Exercise prompt>
Look through the data below and report how many lines include "table". Only the number should be given.

Exercise data>
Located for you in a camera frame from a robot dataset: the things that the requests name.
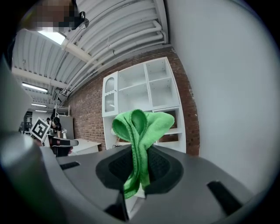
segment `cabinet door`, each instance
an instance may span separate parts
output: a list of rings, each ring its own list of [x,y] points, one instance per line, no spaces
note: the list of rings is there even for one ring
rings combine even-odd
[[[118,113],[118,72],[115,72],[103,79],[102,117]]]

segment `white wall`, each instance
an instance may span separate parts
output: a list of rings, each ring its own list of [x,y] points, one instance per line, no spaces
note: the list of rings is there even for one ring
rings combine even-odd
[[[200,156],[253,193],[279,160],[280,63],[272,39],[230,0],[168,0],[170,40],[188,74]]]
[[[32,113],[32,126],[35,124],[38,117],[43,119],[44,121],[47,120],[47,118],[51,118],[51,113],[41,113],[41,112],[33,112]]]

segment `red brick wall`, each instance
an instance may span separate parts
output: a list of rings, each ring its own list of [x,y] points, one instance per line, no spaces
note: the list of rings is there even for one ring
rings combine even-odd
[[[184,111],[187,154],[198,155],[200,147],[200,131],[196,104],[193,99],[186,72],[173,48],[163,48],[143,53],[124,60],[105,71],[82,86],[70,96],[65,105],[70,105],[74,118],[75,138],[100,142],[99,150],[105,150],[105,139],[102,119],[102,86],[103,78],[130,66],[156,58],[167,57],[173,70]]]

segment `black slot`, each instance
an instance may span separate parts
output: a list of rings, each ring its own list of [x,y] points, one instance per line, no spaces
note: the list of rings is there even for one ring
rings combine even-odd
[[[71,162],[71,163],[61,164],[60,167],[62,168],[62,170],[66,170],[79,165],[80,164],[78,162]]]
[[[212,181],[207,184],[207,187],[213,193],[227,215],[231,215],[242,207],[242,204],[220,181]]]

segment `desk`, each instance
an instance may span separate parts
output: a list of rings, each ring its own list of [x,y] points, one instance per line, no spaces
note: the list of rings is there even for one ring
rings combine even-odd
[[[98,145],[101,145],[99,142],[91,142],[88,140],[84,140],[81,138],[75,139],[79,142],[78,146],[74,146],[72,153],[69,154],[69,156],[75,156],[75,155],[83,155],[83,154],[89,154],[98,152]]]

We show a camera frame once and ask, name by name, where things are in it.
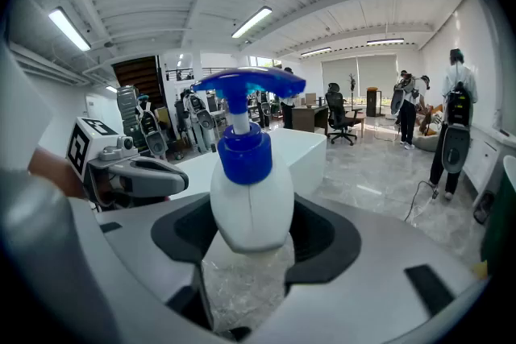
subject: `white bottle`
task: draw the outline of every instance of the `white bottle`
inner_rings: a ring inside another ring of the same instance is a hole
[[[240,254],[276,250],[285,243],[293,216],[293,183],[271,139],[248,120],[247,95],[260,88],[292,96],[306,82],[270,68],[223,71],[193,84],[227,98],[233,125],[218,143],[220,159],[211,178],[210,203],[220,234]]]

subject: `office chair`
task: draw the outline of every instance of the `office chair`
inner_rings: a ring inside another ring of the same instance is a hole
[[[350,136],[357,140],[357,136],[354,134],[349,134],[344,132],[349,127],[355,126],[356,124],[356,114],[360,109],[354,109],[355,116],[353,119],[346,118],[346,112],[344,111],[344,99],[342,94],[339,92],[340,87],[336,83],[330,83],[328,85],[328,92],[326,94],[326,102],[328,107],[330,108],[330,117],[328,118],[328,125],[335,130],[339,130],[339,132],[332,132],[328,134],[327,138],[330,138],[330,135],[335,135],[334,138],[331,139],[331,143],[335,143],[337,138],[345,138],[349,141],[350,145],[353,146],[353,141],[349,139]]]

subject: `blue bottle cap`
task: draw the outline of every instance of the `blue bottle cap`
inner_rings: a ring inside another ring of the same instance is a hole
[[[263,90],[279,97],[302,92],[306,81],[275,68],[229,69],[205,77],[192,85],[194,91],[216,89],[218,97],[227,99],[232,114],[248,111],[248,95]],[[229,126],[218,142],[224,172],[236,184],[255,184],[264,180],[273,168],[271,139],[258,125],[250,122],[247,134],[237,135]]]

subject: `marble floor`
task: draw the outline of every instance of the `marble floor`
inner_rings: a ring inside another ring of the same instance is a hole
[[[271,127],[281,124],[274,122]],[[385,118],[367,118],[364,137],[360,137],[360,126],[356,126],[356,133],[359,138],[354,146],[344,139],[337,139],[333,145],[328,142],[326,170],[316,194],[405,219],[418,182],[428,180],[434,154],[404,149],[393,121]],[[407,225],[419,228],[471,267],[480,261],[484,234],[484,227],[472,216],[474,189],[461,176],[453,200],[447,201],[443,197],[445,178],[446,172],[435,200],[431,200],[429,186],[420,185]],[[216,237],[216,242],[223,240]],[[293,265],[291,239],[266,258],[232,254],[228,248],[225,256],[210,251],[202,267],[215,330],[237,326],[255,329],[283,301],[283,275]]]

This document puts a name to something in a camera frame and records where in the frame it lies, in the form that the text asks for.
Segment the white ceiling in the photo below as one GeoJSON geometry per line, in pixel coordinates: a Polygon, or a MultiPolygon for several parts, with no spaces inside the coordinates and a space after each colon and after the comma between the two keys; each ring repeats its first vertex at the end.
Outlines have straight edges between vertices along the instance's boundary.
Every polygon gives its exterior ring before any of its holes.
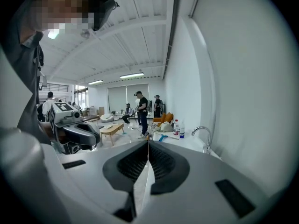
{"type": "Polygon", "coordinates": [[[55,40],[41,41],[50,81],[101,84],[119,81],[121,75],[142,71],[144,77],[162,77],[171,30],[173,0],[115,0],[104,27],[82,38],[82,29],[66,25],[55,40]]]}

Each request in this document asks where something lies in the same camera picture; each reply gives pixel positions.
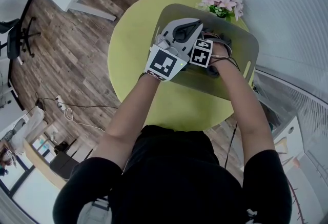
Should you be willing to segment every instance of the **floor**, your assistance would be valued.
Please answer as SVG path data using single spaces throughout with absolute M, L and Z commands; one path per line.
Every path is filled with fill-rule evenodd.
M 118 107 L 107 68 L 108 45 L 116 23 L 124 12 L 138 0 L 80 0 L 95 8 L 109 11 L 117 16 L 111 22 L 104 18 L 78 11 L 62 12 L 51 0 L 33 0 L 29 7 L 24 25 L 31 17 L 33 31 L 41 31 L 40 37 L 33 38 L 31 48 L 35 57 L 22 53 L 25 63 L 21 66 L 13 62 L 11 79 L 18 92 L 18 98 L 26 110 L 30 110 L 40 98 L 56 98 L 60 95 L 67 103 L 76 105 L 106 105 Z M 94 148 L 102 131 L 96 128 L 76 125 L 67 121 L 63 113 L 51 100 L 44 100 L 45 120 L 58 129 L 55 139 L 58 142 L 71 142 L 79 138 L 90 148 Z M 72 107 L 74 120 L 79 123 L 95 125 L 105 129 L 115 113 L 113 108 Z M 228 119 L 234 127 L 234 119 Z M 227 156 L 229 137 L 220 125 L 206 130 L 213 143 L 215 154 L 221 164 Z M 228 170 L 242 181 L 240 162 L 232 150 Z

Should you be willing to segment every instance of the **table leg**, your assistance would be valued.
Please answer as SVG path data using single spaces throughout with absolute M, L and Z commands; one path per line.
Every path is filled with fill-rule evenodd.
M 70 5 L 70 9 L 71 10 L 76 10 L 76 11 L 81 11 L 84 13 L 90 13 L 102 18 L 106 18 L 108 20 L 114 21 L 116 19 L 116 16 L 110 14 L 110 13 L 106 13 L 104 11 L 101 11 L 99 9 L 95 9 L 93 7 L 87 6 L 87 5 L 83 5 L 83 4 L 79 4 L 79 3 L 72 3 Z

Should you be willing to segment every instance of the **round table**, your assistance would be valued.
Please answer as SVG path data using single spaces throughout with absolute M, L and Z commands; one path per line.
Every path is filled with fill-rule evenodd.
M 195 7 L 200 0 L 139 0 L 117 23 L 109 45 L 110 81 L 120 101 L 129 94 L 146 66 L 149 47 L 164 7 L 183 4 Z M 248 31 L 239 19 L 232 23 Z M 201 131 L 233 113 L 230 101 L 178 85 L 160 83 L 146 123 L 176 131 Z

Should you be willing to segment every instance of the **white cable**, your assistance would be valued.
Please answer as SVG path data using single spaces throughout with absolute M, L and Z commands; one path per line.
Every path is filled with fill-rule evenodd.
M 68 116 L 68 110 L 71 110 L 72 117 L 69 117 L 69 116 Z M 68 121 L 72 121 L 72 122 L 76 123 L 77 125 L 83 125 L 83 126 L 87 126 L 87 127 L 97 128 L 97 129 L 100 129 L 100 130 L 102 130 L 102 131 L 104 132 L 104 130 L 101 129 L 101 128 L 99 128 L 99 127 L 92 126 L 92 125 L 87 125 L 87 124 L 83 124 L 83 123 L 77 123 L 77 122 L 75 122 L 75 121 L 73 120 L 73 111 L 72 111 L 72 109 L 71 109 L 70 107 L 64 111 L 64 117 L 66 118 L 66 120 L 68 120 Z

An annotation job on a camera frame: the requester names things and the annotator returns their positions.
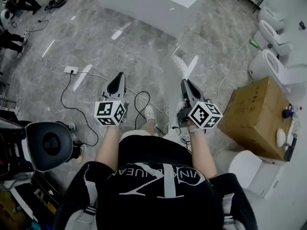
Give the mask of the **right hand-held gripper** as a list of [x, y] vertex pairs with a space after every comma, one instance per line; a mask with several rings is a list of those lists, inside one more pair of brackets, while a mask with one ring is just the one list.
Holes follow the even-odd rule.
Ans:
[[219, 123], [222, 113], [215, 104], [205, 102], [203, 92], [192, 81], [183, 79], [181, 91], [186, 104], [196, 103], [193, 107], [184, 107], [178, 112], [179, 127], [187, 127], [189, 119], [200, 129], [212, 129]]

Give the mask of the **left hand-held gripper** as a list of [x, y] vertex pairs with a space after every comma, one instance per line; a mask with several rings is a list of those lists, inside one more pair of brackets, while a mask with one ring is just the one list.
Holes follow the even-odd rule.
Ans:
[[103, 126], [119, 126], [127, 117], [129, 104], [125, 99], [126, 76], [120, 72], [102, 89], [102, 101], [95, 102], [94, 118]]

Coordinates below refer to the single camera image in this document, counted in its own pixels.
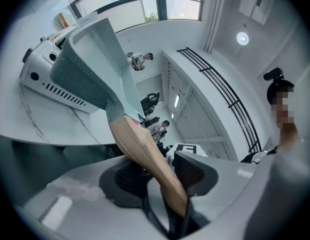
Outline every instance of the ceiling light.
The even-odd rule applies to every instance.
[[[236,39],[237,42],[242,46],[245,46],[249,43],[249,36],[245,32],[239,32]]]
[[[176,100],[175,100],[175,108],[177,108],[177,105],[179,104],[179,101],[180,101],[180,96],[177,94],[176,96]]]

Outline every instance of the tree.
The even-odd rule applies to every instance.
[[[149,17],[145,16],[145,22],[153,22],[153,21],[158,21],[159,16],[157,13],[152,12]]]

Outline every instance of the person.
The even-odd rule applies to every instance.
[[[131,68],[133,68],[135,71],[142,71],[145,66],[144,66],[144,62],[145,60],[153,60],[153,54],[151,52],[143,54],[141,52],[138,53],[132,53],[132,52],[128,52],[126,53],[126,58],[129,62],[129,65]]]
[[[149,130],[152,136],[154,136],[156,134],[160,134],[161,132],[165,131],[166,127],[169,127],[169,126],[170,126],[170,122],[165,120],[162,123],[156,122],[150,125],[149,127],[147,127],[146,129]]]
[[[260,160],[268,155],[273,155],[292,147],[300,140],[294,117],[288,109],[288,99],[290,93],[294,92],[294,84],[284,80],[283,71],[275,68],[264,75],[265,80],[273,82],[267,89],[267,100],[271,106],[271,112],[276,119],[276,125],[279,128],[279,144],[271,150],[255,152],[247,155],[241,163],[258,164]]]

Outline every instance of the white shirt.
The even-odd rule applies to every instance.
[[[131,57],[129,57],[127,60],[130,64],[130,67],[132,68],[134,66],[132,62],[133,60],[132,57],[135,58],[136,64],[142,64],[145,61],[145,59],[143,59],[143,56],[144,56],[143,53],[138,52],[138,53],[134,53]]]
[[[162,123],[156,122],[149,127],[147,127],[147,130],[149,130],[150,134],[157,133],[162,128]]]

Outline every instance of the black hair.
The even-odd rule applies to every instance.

Solution for this exercise>
2